Em alusão às ideias do filósofo contratualista Jean-Jacques Rousseau, o Estado foi criado para regular a harmonia social, na medida em que estabelece condições passíveis ao avanço. No entanto, os entraves políticos e o esquecimento de pautas médicas levaram a sociedade a uma crise na saúde pública em que a democracia foi prejudicada, haja vista a inaptidão do Sistema Único de Saúde ao atendimento célere e eficaz. Por isso, a máquina estatal permanece omissa em relação à preocupação social, sobretudo às camadas mais baixas que, por razões econômicas, permanecem à margem da inclusão aos direitos humanos.

 
Além disso, a escassa mobilização social no tocante à cobrança pela qualidade dos serviços públicos expressa o baixo engajamento desse meio, o que se deve ao descrédito dado aos representantes, assim como à abstenção que uma parcela sofre pela adesão a planos privados, o que reduz a sua participação em movimentos sociopolíticos. Dessa forma, as relações dos indivíduos com os conflitos da saúde mantêm-se fragilizadas, o que intensifica o fenômeno da conformidade que é vista aos moldes da deturpação dos impostos para sua real aplicação: a garantia dos direitos inalienáveis aos seres humanos.

 
Logo, a saúde pública é essencial para o desenvolvimento de uma sociedade, com a efetivação da dignidade e da cidadania.

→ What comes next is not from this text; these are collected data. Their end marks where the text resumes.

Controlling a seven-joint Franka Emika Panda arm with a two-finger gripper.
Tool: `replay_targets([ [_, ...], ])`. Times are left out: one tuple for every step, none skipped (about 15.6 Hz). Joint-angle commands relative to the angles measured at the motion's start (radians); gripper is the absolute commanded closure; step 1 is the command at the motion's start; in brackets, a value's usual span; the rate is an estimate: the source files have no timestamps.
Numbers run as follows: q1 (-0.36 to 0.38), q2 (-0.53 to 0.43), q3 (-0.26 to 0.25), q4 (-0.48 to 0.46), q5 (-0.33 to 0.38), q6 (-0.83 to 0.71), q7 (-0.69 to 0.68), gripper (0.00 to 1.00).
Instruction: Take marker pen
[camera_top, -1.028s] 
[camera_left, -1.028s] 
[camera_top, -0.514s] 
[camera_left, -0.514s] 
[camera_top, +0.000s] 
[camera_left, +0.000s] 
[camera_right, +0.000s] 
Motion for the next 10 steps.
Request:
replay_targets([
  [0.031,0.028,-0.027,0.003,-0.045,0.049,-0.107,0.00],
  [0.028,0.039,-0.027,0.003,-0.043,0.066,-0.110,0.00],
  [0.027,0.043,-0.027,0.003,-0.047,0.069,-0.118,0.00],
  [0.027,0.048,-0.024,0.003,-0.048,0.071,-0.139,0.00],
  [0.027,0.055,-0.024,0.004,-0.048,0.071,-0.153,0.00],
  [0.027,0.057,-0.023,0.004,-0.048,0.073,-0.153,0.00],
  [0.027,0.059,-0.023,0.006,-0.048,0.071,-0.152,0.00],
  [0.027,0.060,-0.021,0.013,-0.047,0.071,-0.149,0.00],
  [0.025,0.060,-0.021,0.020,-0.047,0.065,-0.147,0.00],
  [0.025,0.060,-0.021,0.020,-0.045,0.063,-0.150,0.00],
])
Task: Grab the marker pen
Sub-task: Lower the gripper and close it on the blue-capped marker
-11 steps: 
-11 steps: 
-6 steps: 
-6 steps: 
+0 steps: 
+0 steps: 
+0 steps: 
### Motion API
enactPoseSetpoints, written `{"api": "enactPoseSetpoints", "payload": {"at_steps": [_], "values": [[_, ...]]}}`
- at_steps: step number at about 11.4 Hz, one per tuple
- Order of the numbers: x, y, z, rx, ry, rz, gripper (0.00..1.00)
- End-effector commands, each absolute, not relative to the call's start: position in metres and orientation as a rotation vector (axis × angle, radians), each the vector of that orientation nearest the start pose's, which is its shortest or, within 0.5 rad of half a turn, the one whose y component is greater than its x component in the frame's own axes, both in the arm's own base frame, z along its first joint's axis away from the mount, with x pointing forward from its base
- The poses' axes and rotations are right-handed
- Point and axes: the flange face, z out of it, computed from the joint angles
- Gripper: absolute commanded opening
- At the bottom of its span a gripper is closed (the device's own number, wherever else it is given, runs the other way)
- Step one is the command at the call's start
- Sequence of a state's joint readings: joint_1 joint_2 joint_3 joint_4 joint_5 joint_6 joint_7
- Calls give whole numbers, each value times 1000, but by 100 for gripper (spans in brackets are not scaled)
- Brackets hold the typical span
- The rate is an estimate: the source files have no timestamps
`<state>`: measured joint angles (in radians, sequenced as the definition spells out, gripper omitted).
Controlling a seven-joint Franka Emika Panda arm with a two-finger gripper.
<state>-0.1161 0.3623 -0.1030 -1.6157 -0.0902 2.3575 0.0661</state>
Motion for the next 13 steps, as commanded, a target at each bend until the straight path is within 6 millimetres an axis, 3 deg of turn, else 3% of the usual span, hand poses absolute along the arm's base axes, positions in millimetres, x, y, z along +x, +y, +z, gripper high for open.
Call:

Para isso, é importante que o Estado invista no SUS e na capacitação de profissionais da saúde, tanto no atendimento quanto na excelência do serviço, com o fito de possibilitar a cooperação à isonomia. Também, os indivíduos devem participar ativamente na busca por uma saúde plena que abranja a todas as pessoas, para solidificar a ideia sociológica de Thomas Marshall no que se refere à luta por direitos.